Your goal -
Look through the material beneath and copy each line with the word "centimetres".

START Data excerpts

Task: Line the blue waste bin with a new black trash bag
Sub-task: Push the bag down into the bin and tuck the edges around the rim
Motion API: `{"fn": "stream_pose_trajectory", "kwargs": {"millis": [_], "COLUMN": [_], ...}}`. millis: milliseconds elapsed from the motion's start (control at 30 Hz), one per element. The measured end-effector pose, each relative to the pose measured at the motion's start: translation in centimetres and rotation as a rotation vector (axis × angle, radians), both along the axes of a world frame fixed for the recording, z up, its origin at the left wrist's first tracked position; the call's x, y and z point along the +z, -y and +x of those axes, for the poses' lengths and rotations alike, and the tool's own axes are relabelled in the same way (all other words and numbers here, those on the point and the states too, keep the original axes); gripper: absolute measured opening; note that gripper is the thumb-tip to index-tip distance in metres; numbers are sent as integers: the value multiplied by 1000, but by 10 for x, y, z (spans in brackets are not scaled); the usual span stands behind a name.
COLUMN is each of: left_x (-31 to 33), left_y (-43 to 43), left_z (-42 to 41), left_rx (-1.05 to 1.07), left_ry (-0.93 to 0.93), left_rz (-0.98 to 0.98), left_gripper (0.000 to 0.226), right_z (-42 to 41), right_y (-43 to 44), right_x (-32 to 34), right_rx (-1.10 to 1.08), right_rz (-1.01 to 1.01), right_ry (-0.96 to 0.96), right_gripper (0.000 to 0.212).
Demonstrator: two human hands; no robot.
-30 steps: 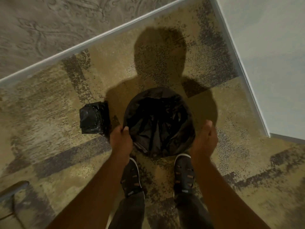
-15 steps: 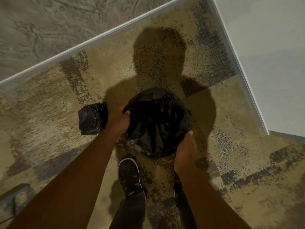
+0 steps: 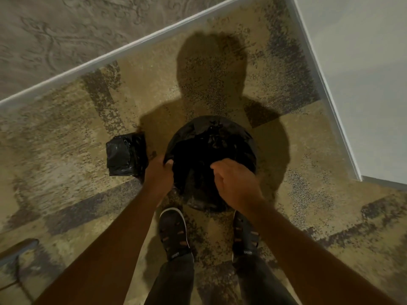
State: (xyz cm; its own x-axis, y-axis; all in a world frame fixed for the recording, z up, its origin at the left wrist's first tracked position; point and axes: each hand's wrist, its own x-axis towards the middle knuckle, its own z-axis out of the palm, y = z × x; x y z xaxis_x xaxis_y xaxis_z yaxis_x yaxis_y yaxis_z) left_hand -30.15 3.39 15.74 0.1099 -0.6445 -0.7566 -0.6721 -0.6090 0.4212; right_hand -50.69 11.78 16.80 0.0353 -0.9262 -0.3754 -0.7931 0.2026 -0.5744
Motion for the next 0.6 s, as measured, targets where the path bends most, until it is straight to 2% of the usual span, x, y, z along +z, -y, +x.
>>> {"fn": "stream_pose_trajectory", "kwargs": {"millis": [67, 133, 200, 300, 400, 467, 533, 567, 600], "left_x": [-1, -3, -5, -8, -4, 9, 15, 14, 9], "left_y": [4, 4, 4, 1, -7, -13, -18, -19, -18], "left_z": [3, 7, 10, 15, 9, 2, -11, -20, -29], "left_rx": [10, 1, -10, 0, -93, -212, -485, -663, -856], "left_ry": [-9, -14, -38, -77, 21, 194, 245, 174, 70], "left_rz": [28, 45, 47, 24, -81, -329, -695, -787, -778], "left_gripper": [29, 26, 26, 26, 42, 56, 39, 30, 25], "right_z": [4, 3, -2, -3, 0, 6, 10, 11, 9], "right_y": [14, 28, 36, 38, 38, 39, 40, 40, 40], "right_x": [-20, -41, -59, -83, -76, -60, -47, -45, -44], "right_rx": [336, 519, 595, 608, 578, 562, 593, 620, 647], "right_rz": [140, 230, 310, 452, 473, 348, 198, 164, 155], "right_ry": [-133, -286, -385, -464, -472, -455, -441, -427, -418], "right_gripper": [45, 69, 83, 87, 84, 70, 49, 40, 37]}}
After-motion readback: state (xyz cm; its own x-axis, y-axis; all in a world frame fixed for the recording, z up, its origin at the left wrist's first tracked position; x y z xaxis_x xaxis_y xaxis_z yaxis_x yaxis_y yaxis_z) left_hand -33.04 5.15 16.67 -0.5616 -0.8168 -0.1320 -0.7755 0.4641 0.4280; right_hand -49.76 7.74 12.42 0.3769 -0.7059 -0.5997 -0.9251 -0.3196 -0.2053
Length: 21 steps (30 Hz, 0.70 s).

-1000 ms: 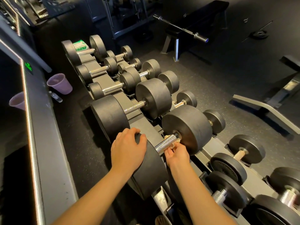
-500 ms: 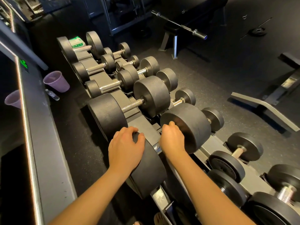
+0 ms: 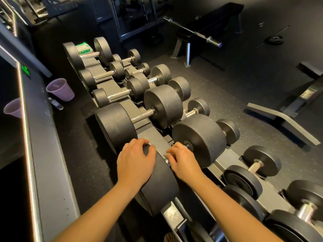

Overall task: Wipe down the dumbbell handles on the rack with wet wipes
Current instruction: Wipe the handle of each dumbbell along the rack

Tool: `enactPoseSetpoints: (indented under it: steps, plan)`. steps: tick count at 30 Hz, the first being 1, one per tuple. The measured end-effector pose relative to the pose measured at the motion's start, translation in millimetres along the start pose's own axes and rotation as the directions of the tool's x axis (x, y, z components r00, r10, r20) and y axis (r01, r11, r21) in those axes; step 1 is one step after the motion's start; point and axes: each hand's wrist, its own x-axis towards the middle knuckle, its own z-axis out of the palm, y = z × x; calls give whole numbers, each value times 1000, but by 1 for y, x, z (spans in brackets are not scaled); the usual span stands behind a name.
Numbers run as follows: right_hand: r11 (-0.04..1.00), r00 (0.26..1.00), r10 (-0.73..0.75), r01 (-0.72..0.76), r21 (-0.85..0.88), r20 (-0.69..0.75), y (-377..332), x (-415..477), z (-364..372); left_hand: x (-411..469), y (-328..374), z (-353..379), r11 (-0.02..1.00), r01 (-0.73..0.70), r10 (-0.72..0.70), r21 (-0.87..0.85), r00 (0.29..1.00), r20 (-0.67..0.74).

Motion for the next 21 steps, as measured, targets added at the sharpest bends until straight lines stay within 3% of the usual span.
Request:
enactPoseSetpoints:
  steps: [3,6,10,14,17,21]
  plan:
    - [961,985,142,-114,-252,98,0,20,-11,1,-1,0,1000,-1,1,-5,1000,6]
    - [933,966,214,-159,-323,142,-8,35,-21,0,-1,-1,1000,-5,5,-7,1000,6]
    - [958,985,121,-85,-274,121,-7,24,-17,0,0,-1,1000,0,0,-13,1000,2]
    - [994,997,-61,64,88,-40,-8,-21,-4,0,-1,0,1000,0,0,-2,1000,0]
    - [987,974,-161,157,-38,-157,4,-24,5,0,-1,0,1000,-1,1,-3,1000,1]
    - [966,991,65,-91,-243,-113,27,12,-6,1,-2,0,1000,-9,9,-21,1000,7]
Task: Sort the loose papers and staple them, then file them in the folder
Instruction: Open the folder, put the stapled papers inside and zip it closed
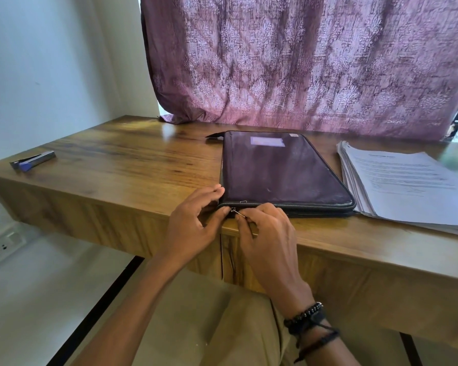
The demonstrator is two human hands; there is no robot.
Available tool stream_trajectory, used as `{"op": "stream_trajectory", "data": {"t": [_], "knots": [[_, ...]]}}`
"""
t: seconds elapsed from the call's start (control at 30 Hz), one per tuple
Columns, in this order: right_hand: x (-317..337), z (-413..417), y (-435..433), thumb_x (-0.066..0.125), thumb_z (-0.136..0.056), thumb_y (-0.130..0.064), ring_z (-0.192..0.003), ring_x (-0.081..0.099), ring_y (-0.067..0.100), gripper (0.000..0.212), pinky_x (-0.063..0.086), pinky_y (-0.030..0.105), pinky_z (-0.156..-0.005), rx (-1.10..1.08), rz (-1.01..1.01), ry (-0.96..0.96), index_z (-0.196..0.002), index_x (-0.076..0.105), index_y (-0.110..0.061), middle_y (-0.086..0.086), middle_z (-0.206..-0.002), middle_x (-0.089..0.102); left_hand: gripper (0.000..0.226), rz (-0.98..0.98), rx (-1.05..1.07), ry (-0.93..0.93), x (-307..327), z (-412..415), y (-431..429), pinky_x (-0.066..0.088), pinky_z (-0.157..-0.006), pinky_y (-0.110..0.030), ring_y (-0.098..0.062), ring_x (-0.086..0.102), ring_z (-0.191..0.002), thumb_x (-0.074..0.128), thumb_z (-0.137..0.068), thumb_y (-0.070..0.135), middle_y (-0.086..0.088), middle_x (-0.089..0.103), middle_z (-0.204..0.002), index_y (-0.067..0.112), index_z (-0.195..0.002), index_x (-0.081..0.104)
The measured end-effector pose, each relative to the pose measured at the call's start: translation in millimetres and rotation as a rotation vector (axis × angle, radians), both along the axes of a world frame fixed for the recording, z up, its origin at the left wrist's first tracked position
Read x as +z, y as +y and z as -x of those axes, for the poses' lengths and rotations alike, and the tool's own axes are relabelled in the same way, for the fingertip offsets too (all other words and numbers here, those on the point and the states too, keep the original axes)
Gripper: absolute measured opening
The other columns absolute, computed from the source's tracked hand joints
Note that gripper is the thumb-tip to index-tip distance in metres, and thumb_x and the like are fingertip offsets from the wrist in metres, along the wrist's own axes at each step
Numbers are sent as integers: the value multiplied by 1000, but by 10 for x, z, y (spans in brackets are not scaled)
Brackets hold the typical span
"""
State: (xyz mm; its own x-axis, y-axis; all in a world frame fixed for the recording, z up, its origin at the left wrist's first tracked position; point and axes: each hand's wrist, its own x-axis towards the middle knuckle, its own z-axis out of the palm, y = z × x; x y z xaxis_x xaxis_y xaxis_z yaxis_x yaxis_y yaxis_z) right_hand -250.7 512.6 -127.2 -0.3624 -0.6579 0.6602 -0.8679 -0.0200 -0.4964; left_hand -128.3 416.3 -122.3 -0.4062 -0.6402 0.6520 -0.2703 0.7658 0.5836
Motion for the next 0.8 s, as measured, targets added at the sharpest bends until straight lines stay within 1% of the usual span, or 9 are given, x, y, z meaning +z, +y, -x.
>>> {"op": "stream_trajectory", "data": {"t": [0.07, 0.17, 0.33, 0.43, 0.5, 0.57, 0.63, 0.7, 0.8], "knots": [[1, 0, 6, 62, -92, -21, -72, 49, 11, 12, 46, 28, -60, 0, 4, 0, -85, 72, -17, -5, -77, 57, 37, 48, 56, -6, -27, 39, 24, 48, -99, -23, -4, 56, -118, 67, -87, 22, 5, 63, -125, 15, -123, 64], [18, -1, 16, 62, -93, -22, -72, 48, 9, 13, 45, 26, -60, 5, -1, -1, -86, 72, -17, -7, -77, 56, 36, 70, 120, -17, -31, 80, 84, 49, -99, -27, -6, 56, -119, 66, -88, 16, 3, 63, -126, 15, -124, 64], [43, 77, 27, 62, -92, -21, -72, 50, 10, 12, 48, 35, -64, 33, -10, 8, -84, 71, -20, -7, -75, 57, 37, 56, 147, -13, 3, 108, 161, 50, -99, -33, -9, 57, -119, 64, -88, 13, -1, 63, -127, 13, -125, 63], [72, 280, 173, 66, -89, -20, -70, 51, 7, 12, 49, 28, -63, 6, -33, -13, -78, 70, -21, -9, -73, 57, 38, 26, 126, 32, 12, 77, 117, 50, -100, -36, -13, 59, -118, 65, -86, 4, -5, 64, -125, 9, -124, 62], [98, 503, 343, 70, -86, -20, -68, 52, 2, 13, 44, 19, -61, -45, -57, -20, -74, 69, -23, -12, -72, 56, 39, 2, 148, 65, 25, 34, 70, 50, -98, -28, -14, 61, -114, 65, -84, -2, -6, 65, -122, 8, -122, 63], [148, 743, 554, 73, -84, -21, -66, 52, -1, 13, 35, 10, -61, -114, -117, -25, -73, 68, -24, -16, -70, 56, 39, 1, 172, 82, 26, -10, 28, 45, -94, -12, -13, 61, -110, 64, -83, -6, -3, 65, -119, 6, -120, 64], [207, 941, 748, 74, -83, -22, -63, 52, -2, 13, 31, 8, -58, -154, -158, -58, -71, 69, -24, -17, -68, 58, 40, -3, 194, 108, 10, -64, -22, 41, -91, -3, -13, 61, -107, 63, -82, -10, 0, 63, -114, 5, -119, 64], [262, 1053, 870, 76, -81, -26, -61, 54, -3, 12, 31, 7, -55, -152, -171, -82, -72, 69, -29, -19, -67, 59, 39, 16, 238, 124, -17, -111, -79, 45, -92, -11, -19, 62, -105, 61, -81, -12, -3, 64, -111, 3, -117, 64], [242, 1077, 873, 75, -81, -29, -64, 55, -2, 11, 37, 8, -54, -107, -194, -62, -76, 67, -35, -20, -72, 61, 35, 88, 342, 67, -46, -98, -75, 49, -96, -43, -29, 57, -111, 59, -84, 0, -14, 63, -117, 1, -119, 62]]}}
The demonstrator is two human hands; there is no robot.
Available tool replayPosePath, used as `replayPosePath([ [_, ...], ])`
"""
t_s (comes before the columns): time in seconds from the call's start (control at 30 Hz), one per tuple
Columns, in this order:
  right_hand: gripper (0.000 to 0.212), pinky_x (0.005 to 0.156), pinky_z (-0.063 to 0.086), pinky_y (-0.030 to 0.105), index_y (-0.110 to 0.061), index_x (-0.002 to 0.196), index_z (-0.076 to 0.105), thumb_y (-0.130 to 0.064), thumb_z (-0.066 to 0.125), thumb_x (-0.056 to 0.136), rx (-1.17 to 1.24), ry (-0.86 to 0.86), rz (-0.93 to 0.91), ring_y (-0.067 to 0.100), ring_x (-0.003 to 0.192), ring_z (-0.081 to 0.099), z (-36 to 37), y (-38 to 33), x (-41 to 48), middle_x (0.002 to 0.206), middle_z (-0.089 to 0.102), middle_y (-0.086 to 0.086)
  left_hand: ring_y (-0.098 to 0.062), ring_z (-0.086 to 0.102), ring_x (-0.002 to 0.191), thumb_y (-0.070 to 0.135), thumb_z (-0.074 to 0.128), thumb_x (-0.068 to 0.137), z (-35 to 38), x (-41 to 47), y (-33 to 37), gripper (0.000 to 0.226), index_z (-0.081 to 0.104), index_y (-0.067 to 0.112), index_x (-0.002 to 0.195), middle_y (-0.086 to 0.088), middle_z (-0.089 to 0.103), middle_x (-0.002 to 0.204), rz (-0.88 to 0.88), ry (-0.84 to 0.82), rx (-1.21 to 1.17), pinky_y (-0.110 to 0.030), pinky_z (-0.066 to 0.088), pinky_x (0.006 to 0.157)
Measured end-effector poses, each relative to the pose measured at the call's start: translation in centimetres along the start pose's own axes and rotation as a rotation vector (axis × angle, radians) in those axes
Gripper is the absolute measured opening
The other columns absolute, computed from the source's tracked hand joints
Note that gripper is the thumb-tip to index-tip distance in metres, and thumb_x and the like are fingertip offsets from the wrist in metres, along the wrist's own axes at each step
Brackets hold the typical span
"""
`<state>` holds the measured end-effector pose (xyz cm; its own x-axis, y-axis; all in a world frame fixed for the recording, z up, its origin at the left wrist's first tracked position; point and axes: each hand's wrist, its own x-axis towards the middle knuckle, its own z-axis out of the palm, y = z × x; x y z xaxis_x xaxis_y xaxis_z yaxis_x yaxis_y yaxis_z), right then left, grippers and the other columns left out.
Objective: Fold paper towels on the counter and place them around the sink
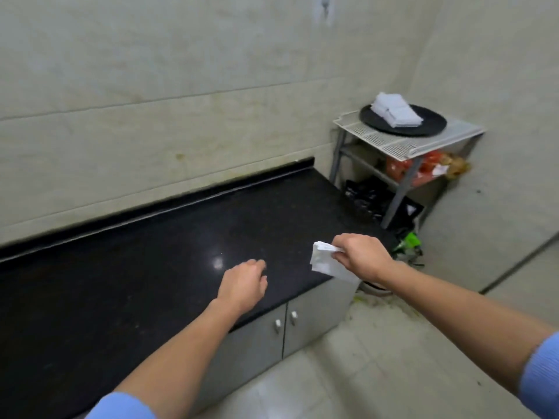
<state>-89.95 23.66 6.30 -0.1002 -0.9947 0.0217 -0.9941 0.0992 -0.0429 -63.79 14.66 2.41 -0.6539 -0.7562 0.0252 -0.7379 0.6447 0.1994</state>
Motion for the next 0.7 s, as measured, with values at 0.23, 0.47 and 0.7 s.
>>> replayPosePath([
  [0.23, 0.015, 0.072, 0.047, 0.037, -0.022, 0.094, 0.051, -0.037, 0.049, 0.094, 0.009, 0.039, 0.177, 0.026, 0.099, 0.059, -1.8, 13.8, -2.2, 0.102, 0.062, 0.000, -0.025, 0.061, 0.100, 0.032, 0.045, 0.095, 1.2, 10.5, 10.9, 0.028, 0.055, 0.020, 0.119, -0.001, 0.060, 0.114, 0.213, -0.037, 0.015, -0.038, 0.050, 0.081],
  [0.47, 0.016, 0.061, 0.040, 0.035, -0.022, 0.085, 0.047, -0.035, 0.050, 0.094, 0.014, 0.104, 0.277, 0.028, 0.088, 0.059, -4.0, 25.1, 1.7, 0.092, 0.063, 0.001, -0.024, 0.061, 0.091, 0.031, 0.046, 0.095, 2.1, 23.9, 17.5, 0.023, 0.055, 0.018, 0.111, -0.001, 0.061, 0.104, 0.360, -0.007, 0.006, -0.038, 0.050, 0.074],
  [0.7, 0.013, 0.065, 0.047, 0.039, -0.025, 0.085, 0.046, -0.033, 0.054, 0.092, 0.018, 0.191, 0.347, 0.033, 0.087, 0.061, -8.5, 35.2, 8.9, 0.090, 0.065, 0.007, -0.025, 0.060, 0.094, 0.031, 0.046, 0.095, 0.7, 38.4, 23.0, 0.022, 0.055, 0.018, 0.110, -0.002, 0.060, 0.104, 0.468, 0.047, -0.031, -0.039, 0.050, 0.073],
])
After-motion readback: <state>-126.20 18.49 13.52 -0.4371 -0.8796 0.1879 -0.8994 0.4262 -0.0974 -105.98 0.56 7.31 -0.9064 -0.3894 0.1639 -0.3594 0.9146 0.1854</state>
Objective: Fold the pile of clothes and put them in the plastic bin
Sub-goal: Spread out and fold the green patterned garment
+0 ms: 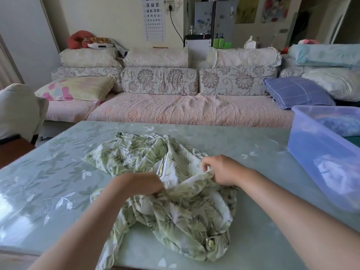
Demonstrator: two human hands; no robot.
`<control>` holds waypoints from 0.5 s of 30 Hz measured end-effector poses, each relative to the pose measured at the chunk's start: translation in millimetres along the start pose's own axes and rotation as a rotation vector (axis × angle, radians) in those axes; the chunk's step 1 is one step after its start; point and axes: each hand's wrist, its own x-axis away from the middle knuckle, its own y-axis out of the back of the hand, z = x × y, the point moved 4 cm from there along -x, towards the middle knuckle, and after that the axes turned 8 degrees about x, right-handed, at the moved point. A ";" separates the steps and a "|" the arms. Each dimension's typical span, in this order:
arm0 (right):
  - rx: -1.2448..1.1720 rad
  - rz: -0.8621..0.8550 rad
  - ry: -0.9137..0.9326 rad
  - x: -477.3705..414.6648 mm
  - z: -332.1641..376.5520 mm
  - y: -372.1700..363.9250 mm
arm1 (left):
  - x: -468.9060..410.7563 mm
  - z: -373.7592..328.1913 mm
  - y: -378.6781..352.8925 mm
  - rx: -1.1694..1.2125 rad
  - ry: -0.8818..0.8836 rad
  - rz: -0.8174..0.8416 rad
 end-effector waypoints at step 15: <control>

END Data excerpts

Answer -
Motion API: `{"fn": "stream_pose_trajectory", "kwargs": {"millis": [_], "COLUMN": [_], ...}}`. millis: milliseconds elapsed from the motion's start (control at 30 Hz), one per element. The measured end-effector pose, each relative to the pose measured at the motion's start: translation in centimetres and rotation as a rotation vector (axis × angle, radians), both along the axes of a world frame fixed for the recording, z up, its origin at the left wrist's first tracked position; the call's x, y and z point along the +z, -y and +x of those axes, for the poses' lengths and rotations alike, and the tool's own axes are relabelled in the same way (all other words and numbers here, those on the point and the states too, keep the original axes); gripper: absolute measured opening; note that gripper is the thumb-tip to index-tip distance in metres; numbers are sent as integers: the value multiplied by 1000, but by 10 for x, y, z (spans in brackets are not scaled); the usual span stands behind a name.
Measured end-effector poses, each relative to the pose measured at the call's start: translation in centimetres along the start pose's own axes and rotation as a rotation vector (axis × angle, radians) in those axes

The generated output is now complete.